• **GIVEN DATA**
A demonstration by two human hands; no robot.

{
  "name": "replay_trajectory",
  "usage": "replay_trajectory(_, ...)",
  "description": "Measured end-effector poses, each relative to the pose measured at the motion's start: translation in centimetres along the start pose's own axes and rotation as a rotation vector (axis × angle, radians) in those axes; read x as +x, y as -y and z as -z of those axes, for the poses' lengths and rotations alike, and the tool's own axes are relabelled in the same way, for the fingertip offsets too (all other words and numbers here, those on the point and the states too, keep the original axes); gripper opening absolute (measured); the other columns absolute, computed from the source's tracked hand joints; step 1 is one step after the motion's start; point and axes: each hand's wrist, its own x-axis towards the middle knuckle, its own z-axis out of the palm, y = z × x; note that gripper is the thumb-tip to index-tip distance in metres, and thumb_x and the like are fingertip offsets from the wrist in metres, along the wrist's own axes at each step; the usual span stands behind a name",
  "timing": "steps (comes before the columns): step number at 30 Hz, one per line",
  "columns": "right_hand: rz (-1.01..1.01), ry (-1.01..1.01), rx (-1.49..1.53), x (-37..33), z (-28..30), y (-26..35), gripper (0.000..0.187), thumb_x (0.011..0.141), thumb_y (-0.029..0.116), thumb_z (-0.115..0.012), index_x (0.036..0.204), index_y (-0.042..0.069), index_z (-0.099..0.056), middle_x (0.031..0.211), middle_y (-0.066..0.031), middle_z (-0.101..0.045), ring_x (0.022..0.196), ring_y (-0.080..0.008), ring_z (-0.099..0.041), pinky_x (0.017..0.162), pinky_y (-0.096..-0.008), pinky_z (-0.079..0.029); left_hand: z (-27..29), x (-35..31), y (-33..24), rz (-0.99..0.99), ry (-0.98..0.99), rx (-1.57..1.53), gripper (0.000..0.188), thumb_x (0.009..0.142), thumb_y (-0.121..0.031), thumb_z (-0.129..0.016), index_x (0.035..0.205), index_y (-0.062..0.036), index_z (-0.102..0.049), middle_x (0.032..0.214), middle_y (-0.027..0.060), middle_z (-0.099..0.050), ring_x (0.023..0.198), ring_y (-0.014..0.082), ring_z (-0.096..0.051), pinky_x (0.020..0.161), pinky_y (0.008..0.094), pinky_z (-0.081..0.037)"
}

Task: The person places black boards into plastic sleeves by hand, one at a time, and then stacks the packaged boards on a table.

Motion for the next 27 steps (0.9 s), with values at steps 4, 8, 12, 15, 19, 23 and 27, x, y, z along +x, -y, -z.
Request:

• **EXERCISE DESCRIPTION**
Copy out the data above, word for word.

• **REPLY TO THE TASK**
A demonstration by two human hands; no robot.

{
  "name": "replay_trajectory",
  "usage": "replay_trajectory(_, ...)",
  "description": "Measured end-effector poses, each relative to the pose measured at the motion's start: translation in centimetres along the start pose's own axes and rotation as a rotation vector (axis × angle, radians) in those axes; read x as +x, y as -y and z as -z of those axes, for the poses' lengths and rotations alike, and the tool's own axes are relabelled in the same way, for the fingertip offsets too (all other words and numbers here, those on the point and the states too, keep the original axes); gripper opening absolute (measured); the other columns absolute, computed from the source's tracked hand joints; step 1 is one step after the motion's start; point and axes: each hand's wrist, its own x-axis towards the middle knuckle, its own z-axis out of the palm, y = z × x; note that gripper is the thumb-tip to index-tip distance in metres, and thumb_x and the like are fingertip offsets from the wrist in metres, along the wrist's own axes at each step; the usual span stands behind a name",
  "timing": "steps (comes before the columns): step number at 30 Hz, one per line",
  "columns": "right_hand: rz (-1.01..1.01), ry (-1.01..1.01), rx (-1.49..1.53), x (-37..33), z (-28..30), y (-26..35), gripper (0.000..0.187), thumb_x (0.011..0.141), thumb_y (-0.029..0.116), thumb_z (-0.115..0.012), index_x (0.036..0.204), index_y (-0.042..0.069), index_z (-0.099..0.056), middle_x (0.031..0.211), middle_y (-0.066..0.031), middle_z (-0.101..0.045), ring_x (0.022..0.196), ring_y (-0.080..0.008), ring_z (-0.099..0.041), pinky_x (0.017..0.162), pinky_y (-0.096..-0.008), pinky_z (-0.079..0.029); left_hand: z (-27..29), x (-35..31), y (-33..24), rz (-0.99..0.99), ry (-0.98..0.99), rx (-1.57..1.53), gripper (0.000..0.188), thumb_x (0.009..0.142), thumb_y (-0.121..0.031), thumb_z (-0.129..0.016), index_x (0.035..0.205), index_y (-0.062..0.036), index_z (-0.102..0.049), middle_x (0.032..0.214), middle_y (-0.027..0.060), middle_z (-0.099..0.050), ring_x (0.023..0.198), ring_y (-0.014..0.082), ring_z (-0.096..0.051), pinky_x (0.020..0.161), pinky_y (0.008..0.094), pinky_z (-0.081..0.037)"
}

Task: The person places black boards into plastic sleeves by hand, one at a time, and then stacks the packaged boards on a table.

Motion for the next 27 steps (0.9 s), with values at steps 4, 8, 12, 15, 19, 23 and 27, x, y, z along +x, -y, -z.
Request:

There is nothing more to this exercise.